* AIM OF THE TASK:
Without the pictures, set down every record below exactly as it reads.

PROVIDED RECORDS: Begin

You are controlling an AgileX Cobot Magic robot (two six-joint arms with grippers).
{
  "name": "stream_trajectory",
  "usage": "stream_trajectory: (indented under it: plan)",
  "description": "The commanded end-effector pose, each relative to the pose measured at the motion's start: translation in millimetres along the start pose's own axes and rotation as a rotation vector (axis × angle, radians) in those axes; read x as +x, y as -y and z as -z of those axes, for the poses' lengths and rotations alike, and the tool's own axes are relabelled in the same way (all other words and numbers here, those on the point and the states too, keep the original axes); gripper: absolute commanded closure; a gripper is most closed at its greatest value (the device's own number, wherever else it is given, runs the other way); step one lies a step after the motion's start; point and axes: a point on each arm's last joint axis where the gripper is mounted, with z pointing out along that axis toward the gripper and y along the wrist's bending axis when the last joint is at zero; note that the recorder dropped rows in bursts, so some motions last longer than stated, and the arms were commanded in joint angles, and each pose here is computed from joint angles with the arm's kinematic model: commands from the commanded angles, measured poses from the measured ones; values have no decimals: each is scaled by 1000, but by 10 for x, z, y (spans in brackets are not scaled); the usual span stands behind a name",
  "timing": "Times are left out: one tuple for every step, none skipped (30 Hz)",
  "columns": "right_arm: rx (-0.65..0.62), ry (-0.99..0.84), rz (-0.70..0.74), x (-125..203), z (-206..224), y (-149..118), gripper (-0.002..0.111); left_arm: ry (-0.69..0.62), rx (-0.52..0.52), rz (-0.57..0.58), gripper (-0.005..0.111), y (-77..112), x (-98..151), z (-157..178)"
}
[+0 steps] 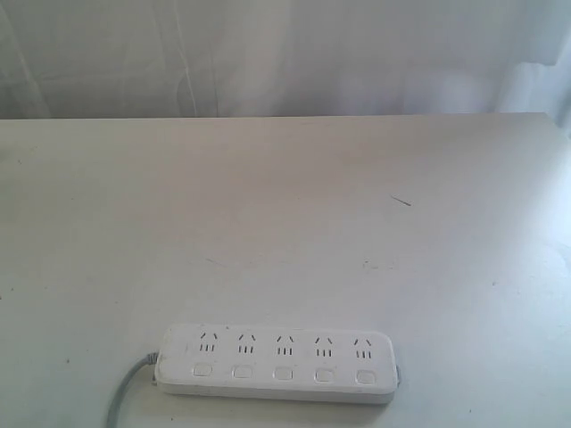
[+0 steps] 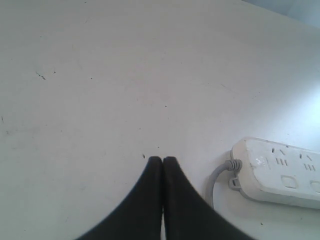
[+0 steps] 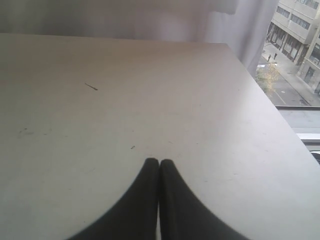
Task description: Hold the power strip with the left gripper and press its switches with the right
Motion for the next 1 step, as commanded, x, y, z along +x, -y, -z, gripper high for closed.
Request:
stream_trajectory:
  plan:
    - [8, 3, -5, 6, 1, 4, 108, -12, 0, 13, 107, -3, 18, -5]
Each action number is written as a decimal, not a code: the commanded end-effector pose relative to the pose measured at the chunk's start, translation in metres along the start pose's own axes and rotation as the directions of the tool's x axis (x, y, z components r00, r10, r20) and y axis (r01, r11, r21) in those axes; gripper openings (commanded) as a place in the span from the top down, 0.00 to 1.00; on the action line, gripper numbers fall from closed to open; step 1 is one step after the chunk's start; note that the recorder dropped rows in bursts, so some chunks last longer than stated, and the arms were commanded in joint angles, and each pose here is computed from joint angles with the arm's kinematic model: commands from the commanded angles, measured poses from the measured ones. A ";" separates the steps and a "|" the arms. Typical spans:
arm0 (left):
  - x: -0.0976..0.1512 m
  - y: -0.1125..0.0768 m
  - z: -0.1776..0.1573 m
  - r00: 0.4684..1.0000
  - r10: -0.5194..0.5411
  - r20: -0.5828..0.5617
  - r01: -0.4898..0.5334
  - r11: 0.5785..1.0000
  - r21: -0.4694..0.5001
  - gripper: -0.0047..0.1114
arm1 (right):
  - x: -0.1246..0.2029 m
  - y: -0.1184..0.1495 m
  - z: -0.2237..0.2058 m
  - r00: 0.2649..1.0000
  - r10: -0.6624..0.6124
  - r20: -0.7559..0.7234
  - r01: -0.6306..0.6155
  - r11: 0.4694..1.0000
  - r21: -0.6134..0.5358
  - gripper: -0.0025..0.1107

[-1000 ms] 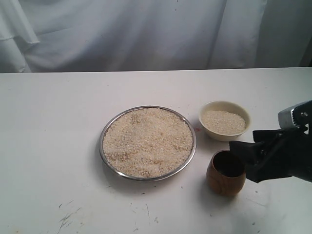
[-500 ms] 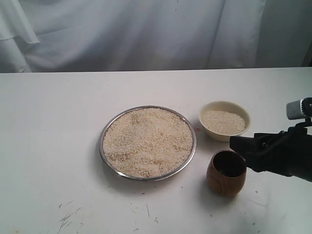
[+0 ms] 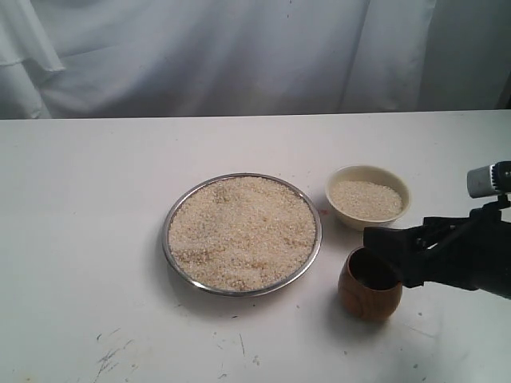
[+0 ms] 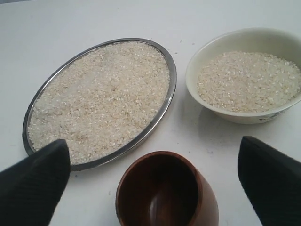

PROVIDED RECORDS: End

* ANSWER:
You are controlling an AgileX Cobot Magic robot (two six-joint arms with grippers).
{
  "name": "stream_trajectory",
  "usage": "stream_trajectory: (indented under it: plan)",
  "description": "The commanded end-effector pose, each relative to the pose measured at the motion's start: translation in millimetres along the start pose's own axes and rotation as a rotation vector (axis × angle, radians) in those axes; read x as +x, y as -y and z as -z of those axes, for the poses' lengths and rotations alike, and the tool's own axes are relabelled in the same way (all other words and numbers here, those on the point and the states too, keep the original axes); gripper: absolute commanded closure; a gripper is most closed at its greatest value (the device's own number, wherever else it is given, runs the other way); step one lies a step after the motion's start; point and axes: a point on each arm's last joint axis where the gripper is mounted, with z pointing out along that axis toward the gripper and y along the wrist's bending axis when the last joint is at zero; note that the recorder dropped rows in bursts, so some motions last longer than stated, and the arms were commanded in joint angles, and each pose here is computed from joint angles with the arm's kinematic model: commands from the commanded angles, measured poses from the measured ones; values have no decimals: each is scaled by 1000, but by 10 for x, z, y (spans in brackets are not scaled); the usual span stands behind a name",
  "timing": "Times are left out: one tuple for every step, none skipped (30 Hz)",
  "columns": "right_arm: rx (-0.65..0.62), ry (-0.99..0.84), rz (-0.70..0.74), x (-125..203), z (-206..224), y (-149..118), gripper (-0.002..0.111); left_arm: ry (-0.69..0.62), rx (-0.52..0.52), rz (-0.57..0.58), gripper (-0.005..0.111), y (-77..112), x (-98..151), z (-157..178)"
}
[+0 steps] 
[+0 steps] 
[+0 steps] 
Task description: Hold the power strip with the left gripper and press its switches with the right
Motion for the next 1 step, as commanded, x, y, z along +x, -y, -z, gripper high for closed.
Request:
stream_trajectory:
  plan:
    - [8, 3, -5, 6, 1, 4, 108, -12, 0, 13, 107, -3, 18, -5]
Each action number is written as a decimal, not a code: the commanded end-effector pose relative to the pose measured at the chunk's start, translation in metres along the start pose's own axes and rotation as the directions of the tool's x axis (x, y, z components r00, r10, r20) and y axis (r01, r11, r21) in those axes; gripper openings (commanded) as a place in the span from the top down, 0.00 to 1.00; on the action line, gripper numbers fall from closed to open; step 1 is one step after the chunk's start; note that the recorder dropped rows in bursts, so some chunks last longer than stated, and the arms were commanded in joint angles, and each pose here is computed from joint angles with the arm's kinematic model: commands from the commanded angles, measured poses from the measured ones. A ";" separates the steps and a "|" the arms. Typical spans:
arm0 (left):
  - x: -0.0976..0.1512 m
  - y: -0.1125..0.0768 m
  - z: -0.1776..0.1573 m
  - r00: 0.4684..1.0000
  - r10: -0.5194..0.5411
  - r20: -0.5828..0.5617
  - r01: -0.4898..0.5334
  - r11: 0.5785..1.0000
  - r21: -0.4694..0.5001
  - gripper: -0.0047..0.1114
arm1 (right):
  - x: -0.1246..0.2029 m
  - y: -0.1184..0.1495 m
  - z: -0.2237..0.2058 m
  - r00: 0.2649..1.0000
  - r10: -0.6624..0.6124
  - r20: -0.7559..0.7234
  - r01: -0.6306..0.6155
  - r11: 0.4694..1.0000
  - r21: -0.6134..0.5358
  - gripper: -0.0025..0.1107

[-1000 ms] 
[-500 ms] 
[+0 ms] 
[+0 ms] 

The given output is the complete response.